City agrees to charge county lower rate for RTS
Published: Thursday, September 1, 2011 at 10:41 p.m.
Last Modified: Thursday, September 1, 2011 at 11:53 p.m.
After an at-times contentious joint meeting with Alachua County commissioners Monday over rates for bus lines that leave the city limits, the Gainesville City Commission agreed Thursday to meet the county's sought-after rate.
Mayor Craig Lowe and other commissioners maintained that the city's proposed rate of $64.88 per service hour, or $1,076,345 annually, was fair, but the commission voted, 6-0, to charge $61 per hour in the coming fiscal year, with a plan to increase the rate for the next two years unless another agreement is reached with the county.

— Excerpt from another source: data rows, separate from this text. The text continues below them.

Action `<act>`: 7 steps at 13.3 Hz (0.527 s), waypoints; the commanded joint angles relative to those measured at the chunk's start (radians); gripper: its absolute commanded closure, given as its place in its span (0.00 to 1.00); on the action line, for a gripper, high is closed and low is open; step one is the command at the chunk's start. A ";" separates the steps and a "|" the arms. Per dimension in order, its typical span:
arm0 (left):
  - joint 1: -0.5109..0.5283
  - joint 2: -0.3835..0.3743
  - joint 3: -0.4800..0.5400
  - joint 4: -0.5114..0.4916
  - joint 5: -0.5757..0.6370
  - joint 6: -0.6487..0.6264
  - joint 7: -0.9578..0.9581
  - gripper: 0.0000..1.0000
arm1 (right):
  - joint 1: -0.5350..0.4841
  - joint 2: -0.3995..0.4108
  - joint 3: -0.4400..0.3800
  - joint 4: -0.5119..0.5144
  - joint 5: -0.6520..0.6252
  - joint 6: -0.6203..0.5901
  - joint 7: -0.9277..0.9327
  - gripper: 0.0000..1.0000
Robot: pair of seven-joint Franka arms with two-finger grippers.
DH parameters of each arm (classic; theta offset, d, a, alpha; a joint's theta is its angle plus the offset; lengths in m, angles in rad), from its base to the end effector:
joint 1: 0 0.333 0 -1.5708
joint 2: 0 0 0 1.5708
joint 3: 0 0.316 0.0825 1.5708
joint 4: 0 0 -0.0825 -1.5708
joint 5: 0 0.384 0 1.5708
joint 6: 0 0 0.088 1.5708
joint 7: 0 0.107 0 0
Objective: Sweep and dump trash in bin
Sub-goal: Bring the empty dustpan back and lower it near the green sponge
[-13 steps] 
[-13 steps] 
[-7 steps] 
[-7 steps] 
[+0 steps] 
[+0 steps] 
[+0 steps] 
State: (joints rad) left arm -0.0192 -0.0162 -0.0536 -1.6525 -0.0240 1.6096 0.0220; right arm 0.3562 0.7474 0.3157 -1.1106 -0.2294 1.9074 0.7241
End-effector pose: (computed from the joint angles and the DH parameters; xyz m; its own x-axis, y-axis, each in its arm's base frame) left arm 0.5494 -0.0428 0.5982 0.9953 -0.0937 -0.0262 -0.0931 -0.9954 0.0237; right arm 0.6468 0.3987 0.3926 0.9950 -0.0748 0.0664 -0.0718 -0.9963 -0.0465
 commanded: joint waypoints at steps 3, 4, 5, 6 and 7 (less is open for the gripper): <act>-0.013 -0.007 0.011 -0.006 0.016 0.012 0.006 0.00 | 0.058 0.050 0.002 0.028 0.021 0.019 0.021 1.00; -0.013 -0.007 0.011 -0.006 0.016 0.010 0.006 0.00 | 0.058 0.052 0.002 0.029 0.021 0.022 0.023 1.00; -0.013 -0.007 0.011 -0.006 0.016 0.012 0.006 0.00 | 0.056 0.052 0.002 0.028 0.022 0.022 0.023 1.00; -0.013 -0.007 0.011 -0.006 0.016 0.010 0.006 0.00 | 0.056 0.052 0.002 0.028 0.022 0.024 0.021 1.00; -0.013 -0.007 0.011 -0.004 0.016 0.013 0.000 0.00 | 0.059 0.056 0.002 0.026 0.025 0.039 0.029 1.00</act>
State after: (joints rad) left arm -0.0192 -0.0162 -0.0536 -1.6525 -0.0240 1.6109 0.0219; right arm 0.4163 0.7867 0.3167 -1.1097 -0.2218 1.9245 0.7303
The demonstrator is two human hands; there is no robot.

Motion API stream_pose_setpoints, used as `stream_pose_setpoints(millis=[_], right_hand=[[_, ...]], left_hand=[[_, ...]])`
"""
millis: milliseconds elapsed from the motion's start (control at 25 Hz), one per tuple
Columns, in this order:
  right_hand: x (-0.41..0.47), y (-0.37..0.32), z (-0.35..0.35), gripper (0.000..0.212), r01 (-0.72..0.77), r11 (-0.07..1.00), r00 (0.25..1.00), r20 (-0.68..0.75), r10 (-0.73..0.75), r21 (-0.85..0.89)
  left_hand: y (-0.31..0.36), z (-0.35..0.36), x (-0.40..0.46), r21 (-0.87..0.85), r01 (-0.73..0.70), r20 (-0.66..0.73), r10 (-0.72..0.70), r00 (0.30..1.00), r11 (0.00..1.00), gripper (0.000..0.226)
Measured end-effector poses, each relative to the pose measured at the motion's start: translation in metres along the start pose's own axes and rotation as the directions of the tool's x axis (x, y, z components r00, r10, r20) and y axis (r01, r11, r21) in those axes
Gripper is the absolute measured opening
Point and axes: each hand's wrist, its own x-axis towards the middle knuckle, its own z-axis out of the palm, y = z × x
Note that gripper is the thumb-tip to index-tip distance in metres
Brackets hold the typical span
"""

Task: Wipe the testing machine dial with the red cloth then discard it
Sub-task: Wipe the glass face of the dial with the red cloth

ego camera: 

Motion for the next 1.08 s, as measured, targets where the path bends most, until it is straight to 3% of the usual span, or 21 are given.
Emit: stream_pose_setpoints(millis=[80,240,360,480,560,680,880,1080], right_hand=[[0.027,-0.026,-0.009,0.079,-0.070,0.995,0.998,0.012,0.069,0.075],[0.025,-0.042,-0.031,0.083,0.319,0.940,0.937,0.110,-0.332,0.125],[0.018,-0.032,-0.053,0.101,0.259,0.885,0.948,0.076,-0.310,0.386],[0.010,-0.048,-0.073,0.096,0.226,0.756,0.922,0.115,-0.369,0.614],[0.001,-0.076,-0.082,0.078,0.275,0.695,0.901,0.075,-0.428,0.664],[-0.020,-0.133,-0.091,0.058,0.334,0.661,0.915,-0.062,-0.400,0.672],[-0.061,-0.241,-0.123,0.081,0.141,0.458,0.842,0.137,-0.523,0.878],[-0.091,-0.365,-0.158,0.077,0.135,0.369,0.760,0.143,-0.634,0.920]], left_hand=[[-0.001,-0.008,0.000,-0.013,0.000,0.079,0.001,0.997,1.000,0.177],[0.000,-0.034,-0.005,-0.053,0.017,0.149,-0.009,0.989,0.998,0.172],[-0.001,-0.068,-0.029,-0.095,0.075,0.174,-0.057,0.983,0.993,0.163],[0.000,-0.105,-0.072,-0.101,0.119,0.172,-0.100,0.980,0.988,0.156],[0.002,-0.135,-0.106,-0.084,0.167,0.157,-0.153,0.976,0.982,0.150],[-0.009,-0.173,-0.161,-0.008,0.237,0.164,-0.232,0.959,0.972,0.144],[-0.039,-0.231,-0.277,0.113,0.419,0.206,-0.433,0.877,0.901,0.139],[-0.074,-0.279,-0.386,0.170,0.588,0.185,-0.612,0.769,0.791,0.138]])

The $61 rate is up from $59.70 this fiscal year.
The city proposed raising the rates for Regional Transit System lines that serve the unincorporated area to cover the costs of depreciation of buses. The County Commission took umbrage with that because the University of Florida and Santa Fe College will both be paying $61 per hour next year without depreciation taken into account.
City Manager Russ Blackburn said SFC is essentially getting a break as it enters its first full year of service to campus, and UF, through a separate agreement with the city, pays for buses that serve its campus on the front end.
For example, RTS Director Jesus Gomez said there are 13 buses that run the route that serves the string of apartment complexes on Southwest 20th Avenue. The university paid for 11 of those buses.
Lowe asked whether non-students can use that route.
"They can use it like anyone else," Gomez said. "Instead of waiting 30, 60 minutes, they only wait five minutes for the bus."
Lowe said County Commission Chairman Lee Pinkoson made it clear that the proposed $64.88 rate would be met with hostility from county officials, noting that county commissioners are dealing with a more difficult budget picture.
"We have to look at the atmosphere the county is dealing with," Lowe said. "They haven't made some of the really tough choices that we have made, and maybe they can't. That's not really something I fault them for, but the fact is I think they have a tougher fiscal situation this year than we do."
Commissioner Susan Bottcher said the proposal to phase in the rate increase was "more than fair."
Still, Bottcher said, "I don't think it's the city's job to help the county get through its budget woes."
Regional Transit System staff proposed three options for the City Commission: approving the $64.88 rate for the coming year, the phase-in method, or an option to charge $61 and negotiate with the county for future rates.
Jeffrey Hays, the county's senior transportation planner, told the City Commission the latter option would likely be approved by the county.
But Lowe said that would leave open the door for the county to put up another fight next year.
"What if in a year from now they balk and say, ‘We don't want to pay it now either,'?" he said.
The City Commission melded the second and third options, setting a plan to raise the rates over the next three years — up to $61 next year, $62.94 in the 2013 fiscal year and $64.88 the year after that — if another agreement isn't reached.
After being criticized for what was perceived as an unfair process, Gainesville Regional Utilities proposed on Thursday that the applicants who weren't awarded space in the solar feed-in tariff program this year should reapply.
The commission approved the proposal and will open up 1 megawatt worth of space at this year's rates, eliminating 1.7 megawatts that would have been open at next year's lower prices.
GRU General Manager Bob Hunzinger said the costs are equal, meaning there will be no impact to the ratepayers.
The timeline and details are still being worked out, but GRU acknowledged time is of the essence, as solar projects started by the end of the year are eligible for federal grant money.
In January, GRU held a lottery to add 2.7 megawatts worth of solar projects and turned away about 6 megawatts worth of applications.
Some of those unsuccessful applicants have complained that one company, Solar Impact, was given preferential treatment in the process by being told it could submit multiple applications for one property and was allowed to submit incomplete applications.
Hunzinger said Thursday he believed it was an "equitable process."
"We recognize that not everyone agrees with that conclusion," Hunzinger said.